Task to complete
When you write out the listing, keep every word as it stands and drop the pictures.

Data block
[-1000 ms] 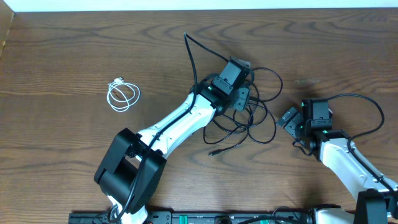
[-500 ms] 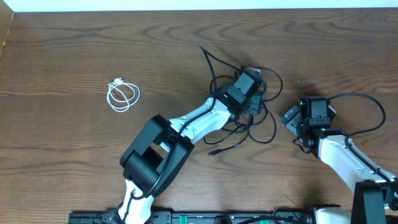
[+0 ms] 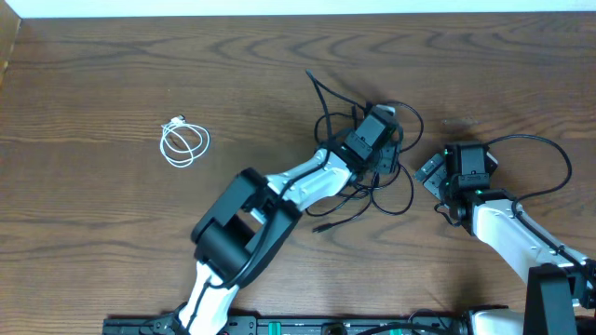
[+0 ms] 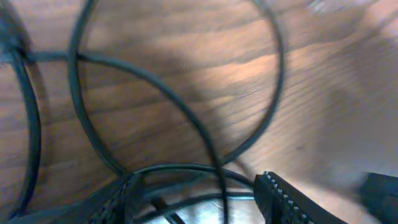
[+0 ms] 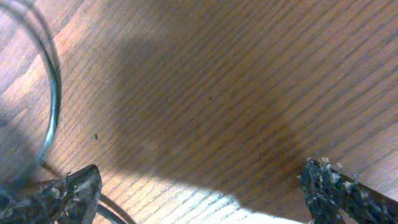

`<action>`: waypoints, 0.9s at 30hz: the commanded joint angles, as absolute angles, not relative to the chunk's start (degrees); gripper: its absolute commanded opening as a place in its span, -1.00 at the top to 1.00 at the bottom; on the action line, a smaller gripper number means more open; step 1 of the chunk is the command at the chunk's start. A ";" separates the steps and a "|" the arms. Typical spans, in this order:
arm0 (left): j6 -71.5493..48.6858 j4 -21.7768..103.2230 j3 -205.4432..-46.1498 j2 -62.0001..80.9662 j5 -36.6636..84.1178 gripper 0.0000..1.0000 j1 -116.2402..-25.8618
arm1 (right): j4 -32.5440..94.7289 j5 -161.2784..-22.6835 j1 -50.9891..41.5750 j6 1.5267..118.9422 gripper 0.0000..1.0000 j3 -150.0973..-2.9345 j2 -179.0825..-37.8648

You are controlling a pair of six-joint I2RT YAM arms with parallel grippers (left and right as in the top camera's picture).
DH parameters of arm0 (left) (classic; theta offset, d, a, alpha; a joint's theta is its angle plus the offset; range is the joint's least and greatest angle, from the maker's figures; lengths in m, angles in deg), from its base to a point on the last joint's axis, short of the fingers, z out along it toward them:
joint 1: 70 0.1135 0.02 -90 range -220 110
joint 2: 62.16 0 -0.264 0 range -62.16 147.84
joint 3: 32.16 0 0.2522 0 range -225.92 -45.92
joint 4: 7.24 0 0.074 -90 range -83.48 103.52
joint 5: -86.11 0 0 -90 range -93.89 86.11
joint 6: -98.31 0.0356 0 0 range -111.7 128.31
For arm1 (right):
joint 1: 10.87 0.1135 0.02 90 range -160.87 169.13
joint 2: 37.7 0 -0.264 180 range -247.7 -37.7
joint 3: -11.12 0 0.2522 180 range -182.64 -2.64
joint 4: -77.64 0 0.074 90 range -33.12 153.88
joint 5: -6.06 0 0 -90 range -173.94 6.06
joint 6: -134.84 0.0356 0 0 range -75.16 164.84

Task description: Untangle cables

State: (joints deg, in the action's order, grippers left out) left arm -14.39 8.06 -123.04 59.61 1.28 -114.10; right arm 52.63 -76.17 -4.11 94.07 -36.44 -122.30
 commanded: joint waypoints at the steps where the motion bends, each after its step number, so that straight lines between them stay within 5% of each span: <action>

Task answer
[-1000 ms] 
[-500 ms] 
[+0 ms] 
[+0 ms] 
[+0 ms] 

`<action>`: waypoints, 0.9s at 30hz: the commanded joint angles, as absolute angles, not relative to the chunk's start (degrees); gripper: its absolute commanded opening as a place in its span, -1.00 at the top to 1.00 at the bottom; on the action line, a smaller gripper number means more open; step 1 of the chunk is the command at the chunk's start. A ";" separates the steps and a "|" the arms. Typical spans, in this order:
arm0 (left): j6 -71.5493..48.6858 j4 -21.7768..103.2230 j3 -205.4432..-46.1498 j2 -62.0001..80.9662 j5 -36.6636..84.1178 gripper 0.0000..1.0000 j1 -116.2402..-25.8618
arm1 (right): j4 -32.5440..94.7289 j5 -161.2784..-22.6835 j1 -50.9891..41.5750 j6 1.5267..118.9422 gripper 0.0000..1.0000 j3 -150.0973..-2.9345 j2 -179.0825..-37.8648

You are controlling a pair of six-joint I2RT YAM arms with parallel grippers (left and right as in the top camera's picture).
DH parameters of arm0 (left) (classic; theta offset, d, a, alpha; a joint's theta is its angle plus the offset; range is the joint's least and greatest angle, from the maker's figures; lengths in m, angles in deg), from its base to a point on the last joint's axis, short of the fingers, z out along it toward them:
joint 1: 70 0.1135 0.02 -90 range -220 110
joint 2: 62.16 0 -0.264 0 range -62.16 147.84
joint 3: 32.16 0 0.2522 0 range -225.92 -45.92
joint 4: 7.24 0 0.074 -90 range -83.48 103.52
joint 5: -86.11 0 0 -90 range -93.89 86.11
joint 6: -98.31 0.0356 0 0 range -111.7 128.31
For arm1 (right):
joint 1: 10.87 0.1135 0.02 90 range -160.87 169.13
joint 2: 37.7 0 -0.264 180 range -247.7 -37.7
joint 3: -11.12 0 0.2522 180 range -182.64 -2.64
joint 4: -77.64 0 0.074 90 range -33.12 153.88
joint 5: -6.06 0 0 -90 range -173.94 6.06
joint 6: -134.84 0.0356 0 0 range -75.16 164.84

Task description: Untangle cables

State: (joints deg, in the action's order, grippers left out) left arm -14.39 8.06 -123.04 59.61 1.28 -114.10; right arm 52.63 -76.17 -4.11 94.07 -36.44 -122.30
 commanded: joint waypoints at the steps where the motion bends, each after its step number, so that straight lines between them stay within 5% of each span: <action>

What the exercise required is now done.